Another thing that’s spoken about is the sale of MAG Property by the airport group, which is something that other airport operators have done. Could the property business be described as “up for sale”?

This is something that’s often been talked about, and it’s not as if a potential sale of the property division is a big secret. It’s part of the reason I came into the business, because this was being considered as an option three years ago.

MAG has four airports and a property company, there’s presently a £1bn investment programme at Manchester Airport and significant investment into Stansted, and in the MAG online business. Property at MAG doesn’t deliver returns on a par with the airport assets and at some point the group could look to monetise some of its lower returning assets – it might be that the group decides to float off some or all of its property holdings.

But what it won’t be doing is selling off terminal buildings and other core assets, it will be sheds, hotels, development land. Probably at some point in the future it will happen.

Is MAG Property a different proposition to what it was a few years ago, then?

Since I arrived at MAG we’ve been focused on business restructuring – there were a lot of temporary people, and vacant positions, and we’ve brought a lot of good people in. We’ve spent time on building the brand as distinct from the airport, and we’ve spent time putting in systems and processes, professionalising the business.

If at some point the group does decide to sell, our aim has been to make sure MAG Property is in the best possible shape and has the right management team. If a sale were to happen tomorrow, that would be OK, if it were to happen in two years, or never, that would be OK too. We’re stable, we’re pretty full in terms of occupiers, we have a pretty unique proposition.

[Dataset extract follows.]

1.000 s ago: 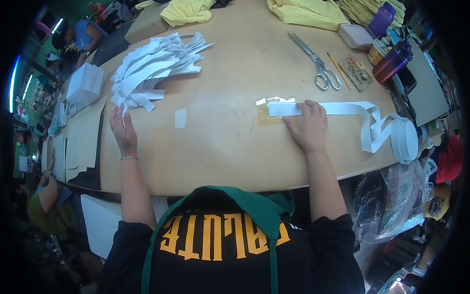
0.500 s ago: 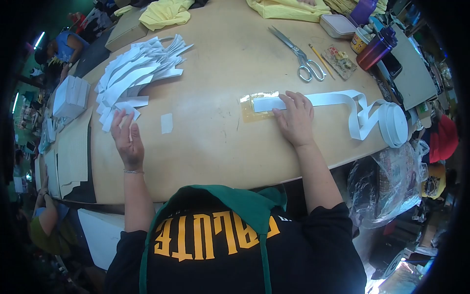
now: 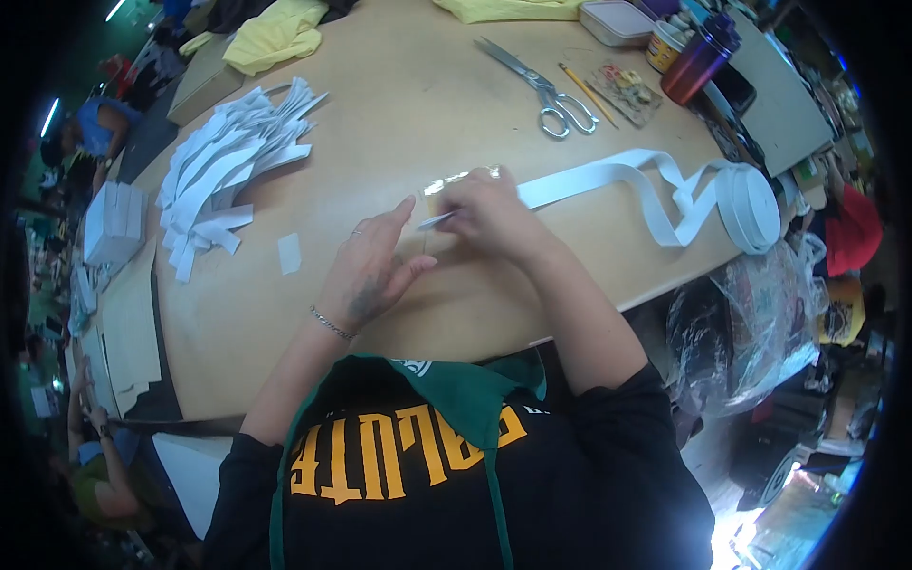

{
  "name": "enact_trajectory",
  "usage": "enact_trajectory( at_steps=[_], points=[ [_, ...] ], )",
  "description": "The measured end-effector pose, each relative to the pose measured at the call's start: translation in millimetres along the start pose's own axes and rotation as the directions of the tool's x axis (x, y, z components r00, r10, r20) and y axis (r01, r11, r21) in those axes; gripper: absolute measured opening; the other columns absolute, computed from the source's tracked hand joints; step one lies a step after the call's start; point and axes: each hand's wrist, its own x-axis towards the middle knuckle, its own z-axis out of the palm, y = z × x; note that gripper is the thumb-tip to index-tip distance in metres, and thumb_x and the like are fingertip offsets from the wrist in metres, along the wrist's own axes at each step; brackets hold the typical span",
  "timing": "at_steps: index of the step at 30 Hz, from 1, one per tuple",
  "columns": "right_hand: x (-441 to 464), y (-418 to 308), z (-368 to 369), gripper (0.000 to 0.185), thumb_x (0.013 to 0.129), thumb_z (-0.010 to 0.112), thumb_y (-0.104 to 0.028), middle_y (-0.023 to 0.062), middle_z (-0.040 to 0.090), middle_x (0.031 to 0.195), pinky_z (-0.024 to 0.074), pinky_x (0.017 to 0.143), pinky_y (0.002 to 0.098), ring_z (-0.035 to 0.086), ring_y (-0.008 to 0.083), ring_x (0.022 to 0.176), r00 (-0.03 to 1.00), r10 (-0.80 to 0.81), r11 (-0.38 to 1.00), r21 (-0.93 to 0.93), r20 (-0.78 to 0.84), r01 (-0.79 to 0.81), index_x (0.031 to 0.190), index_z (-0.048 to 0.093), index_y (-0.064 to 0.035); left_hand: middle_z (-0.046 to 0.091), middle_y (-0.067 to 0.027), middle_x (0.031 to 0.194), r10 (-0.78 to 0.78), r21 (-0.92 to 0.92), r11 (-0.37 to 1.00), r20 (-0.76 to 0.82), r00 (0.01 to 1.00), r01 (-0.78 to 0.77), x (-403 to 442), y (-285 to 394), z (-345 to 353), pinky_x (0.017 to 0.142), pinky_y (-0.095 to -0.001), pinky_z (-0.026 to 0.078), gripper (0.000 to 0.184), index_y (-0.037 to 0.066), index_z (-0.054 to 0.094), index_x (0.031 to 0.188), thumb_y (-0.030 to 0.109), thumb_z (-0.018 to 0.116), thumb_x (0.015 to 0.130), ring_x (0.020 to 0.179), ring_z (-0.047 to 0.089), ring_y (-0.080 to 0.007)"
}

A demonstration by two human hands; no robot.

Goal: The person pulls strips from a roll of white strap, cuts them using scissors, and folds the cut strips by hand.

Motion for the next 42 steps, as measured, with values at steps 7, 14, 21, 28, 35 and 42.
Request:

You took over in 2014. Three years on, are you pleased with progress?

There were three reasons I took this job. Firstly, the invitation to make a property company an investable proposition seemed like a fantastic opportunity. Secondly, I loved the idea of a real estate company linked to an airport, which Id had a taste of at Scottish Widows. Thirdly, the Airport City idea was very compelling. I’d previously left NOMA after putting in the early work there, and didn’t want to see that through over 15 years; but this was a different challenge.

The original aim of Airport City was for 1.2m sq ft, and Global Logistics, or Airport City South as it was, isn’t too far off reaching that, with Amazon having put mezzanines in. There are 2,000 jobs already.

Once we really start moving with Airport City North, we’re looking for 11,000 jobs in total. It’s really exciting, it’s placemaking, and value creation for the city region. The events space we’ve launched is part of that.

And when you consider Airport City alongside the Manchester Airport Transformation Programme, which will make 20 to 30 further long-haul routes viable – the impact of the Beijing flight’s already been huge, bringing an additional £50m spend into the region, and San Francisco’s looking like it will be huge for the tech sector. It feels like we’re on the cusp of something really exciting.